Kwajalein envoyée spéciale

Sans même tressaillir, l'Américaine frappe la balle alors que l'avion de ligne se pose sur le terrain de golf. Il en est ainsi des atolls où la vie s'organise en lignes parallèles. Sur un ruban de sable, il faut être funambule, apprendre à penser en longueur car tout écart mène à la mer.

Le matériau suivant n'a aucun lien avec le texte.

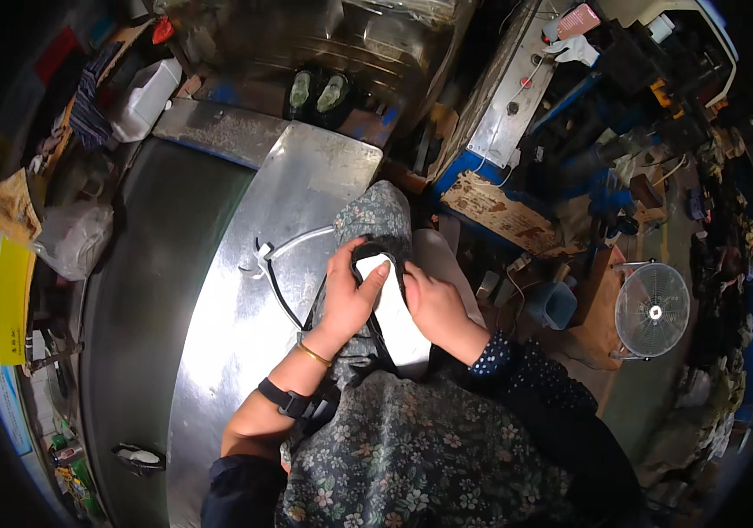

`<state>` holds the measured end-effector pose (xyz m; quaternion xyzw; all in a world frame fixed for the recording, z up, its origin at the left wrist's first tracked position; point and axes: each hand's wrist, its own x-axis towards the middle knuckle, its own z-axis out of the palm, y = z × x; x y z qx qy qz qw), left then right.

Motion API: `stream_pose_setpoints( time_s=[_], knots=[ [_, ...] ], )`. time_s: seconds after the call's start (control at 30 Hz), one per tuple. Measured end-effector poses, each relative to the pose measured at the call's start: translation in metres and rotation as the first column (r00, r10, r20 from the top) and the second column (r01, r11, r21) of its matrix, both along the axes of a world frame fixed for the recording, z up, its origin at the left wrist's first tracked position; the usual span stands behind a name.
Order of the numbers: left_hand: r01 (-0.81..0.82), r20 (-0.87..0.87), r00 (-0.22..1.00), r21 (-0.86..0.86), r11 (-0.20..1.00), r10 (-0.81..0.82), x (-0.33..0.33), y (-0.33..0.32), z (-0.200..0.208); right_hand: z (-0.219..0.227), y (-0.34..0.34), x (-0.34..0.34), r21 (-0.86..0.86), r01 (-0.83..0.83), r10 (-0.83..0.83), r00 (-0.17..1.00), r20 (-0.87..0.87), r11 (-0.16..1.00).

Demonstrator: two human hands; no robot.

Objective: Operating a lasting machine to shape shoes on a production line.

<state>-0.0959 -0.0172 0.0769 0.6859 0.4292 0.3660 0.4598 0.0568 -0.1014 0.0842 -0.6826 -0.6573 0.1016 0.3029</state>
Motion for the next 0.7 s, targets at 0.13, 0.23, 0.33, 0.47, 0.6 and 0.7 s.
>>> stream_pose_setpoints(
  time_s=[0.13, 0.23, 0.33, 0.47, 0.6, 0.7],
  knots=[
    [0.002, -0.087, 0.996, 0.025, 1.000, 0.000, 0.012, 0.004, 0.004, 0.010, 0.012, -0.008, 0.150, 0.044, -0.105, 0.895, 0.433, 0.988],
    [0.002, -0.158, 0.987, 0.093, 0.996, 0.012, 0.011, 0.005, 0.006, 0.012, 0.006, 0.004, -0.154, 0.014, 0.030, 0.959, 0.283, 0.988],
    [0.163, -0.246, 0.956, -0.007, 0.987, -0.159, 0.004, 0.012, 0.009, -0.027, -0.027, 0.008, -0.063, -0.097, 0.049, 0.844, -0.535, 0.993],
    [0.480, 0.706, 0.704, -0.548, 0.685, 0.072, -0.015, 0.020, 0.016, -0.021, -0.020, 0.011, -0.188, -0.223, -0.041, 0.536, -0.843, 0.956],
    [-0.271, -0.217, 0.946, -0.123, 0.955, 0.240, 0.000, -0.024, 0.024, 0.007, 0.005, -0.018, -0.257, -0.079, -0.153, 0.625, -0.765, 0.963],
    [-0.094, -0.786, 0.607, 0.078, 0.993, 0.119, -0.012, -0.018, 0.067, 0.040, 0.004, -0.039, -0.457, -0.094, -0.186, 0.828, -0.530, 0.885]
  ],
)
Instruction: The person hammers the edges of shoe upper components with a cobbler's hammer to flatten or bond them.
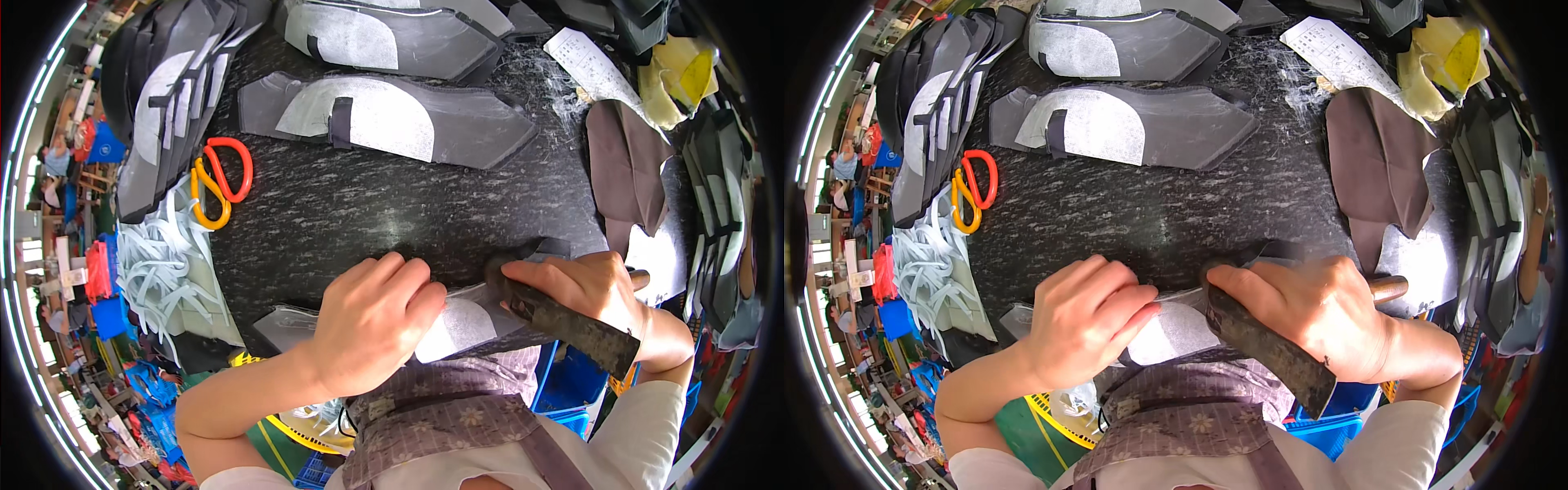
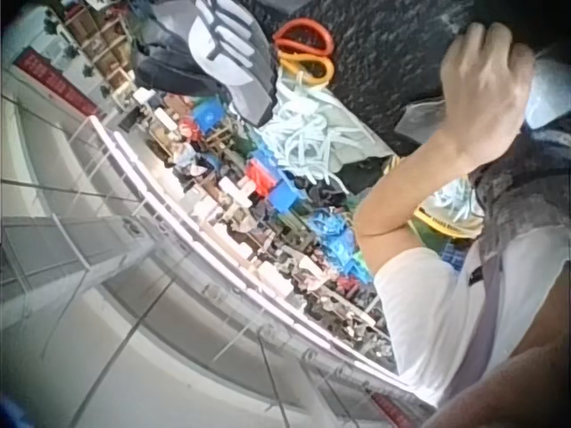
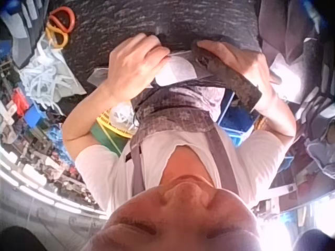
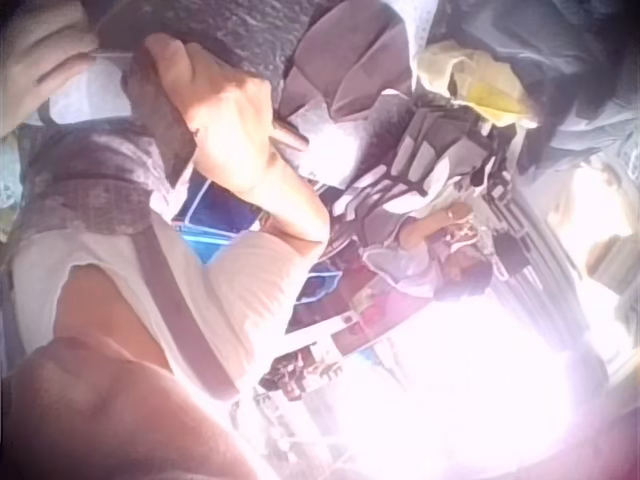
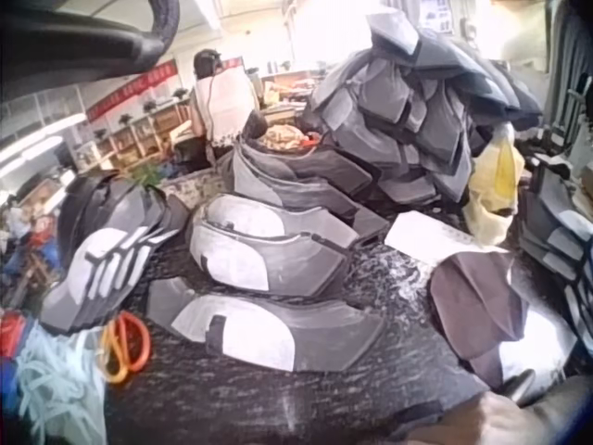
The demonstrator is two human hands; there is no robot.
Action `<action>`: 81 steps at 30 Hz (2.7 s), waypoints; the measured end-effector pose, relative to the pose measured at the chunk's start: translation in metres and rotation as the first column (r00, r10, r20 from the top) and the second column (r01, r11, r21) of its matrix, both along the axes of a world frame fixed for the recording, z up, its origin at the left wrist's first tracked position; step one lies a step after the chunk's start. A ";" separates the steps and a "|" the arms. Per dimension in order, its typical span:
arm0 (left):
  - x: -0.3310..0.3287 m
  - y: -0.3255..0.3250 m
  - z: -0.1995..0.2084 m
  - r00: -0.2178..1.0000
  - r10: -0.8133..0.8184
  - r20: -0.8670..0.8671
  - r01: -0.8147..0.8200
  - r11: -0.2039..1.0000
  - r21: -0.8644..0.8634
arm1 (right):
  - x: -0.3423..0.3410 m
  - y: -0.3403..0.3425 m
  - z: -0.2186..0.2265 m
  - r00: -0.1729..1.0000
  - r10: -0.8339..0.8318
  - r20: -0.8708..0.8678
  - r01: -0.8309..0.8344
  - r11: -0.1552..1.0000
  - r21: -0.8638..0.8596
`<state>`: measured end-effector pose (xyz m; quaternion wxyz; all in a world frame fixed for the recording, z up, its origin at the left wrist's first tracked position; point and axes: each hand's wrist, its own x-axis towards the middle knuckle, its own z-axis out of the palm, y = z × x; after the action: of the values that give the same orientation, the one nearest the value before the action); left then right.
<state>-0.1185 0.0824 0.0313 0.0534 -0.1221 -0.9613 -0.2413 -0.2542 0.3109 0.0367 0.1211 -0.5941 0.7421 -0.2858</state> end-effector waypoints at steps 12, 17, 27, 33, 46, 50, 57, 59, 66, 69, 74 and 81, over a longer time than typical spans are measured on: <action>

Par le hublot défilent les cocotiers penchés, les gazons taillés et ces étranges champignons blancs ­ les radômes qui abritent les radars de l'atoll de Kwajalein. Dans ce bastion de la défense américaine, les meilleurs scientifiques que puisse recruter le Pentagone scrutent l'espace, mesurent la trajectoire et l'impact des missiles balistiques lancés à 6 700 km de là, de la base aérienne de Vandenberg en Californie jusqu'au coeur de cette cible froissée par les vagues du Pacifique. En période d'essais, quand le soleil disparaît, le plus grand lagon de la planète tremble sous l'explosion des missiles voyageurs touchés par les missiles tueurs lancés des rampes de Kwajalein. Dans le vacarme de cette arène, les nuits se fracturent et s'enflamment... «On dirait la guerre» murmurait la vieille dame qui, dans l'avion, se souvenait des bombardements de Londres.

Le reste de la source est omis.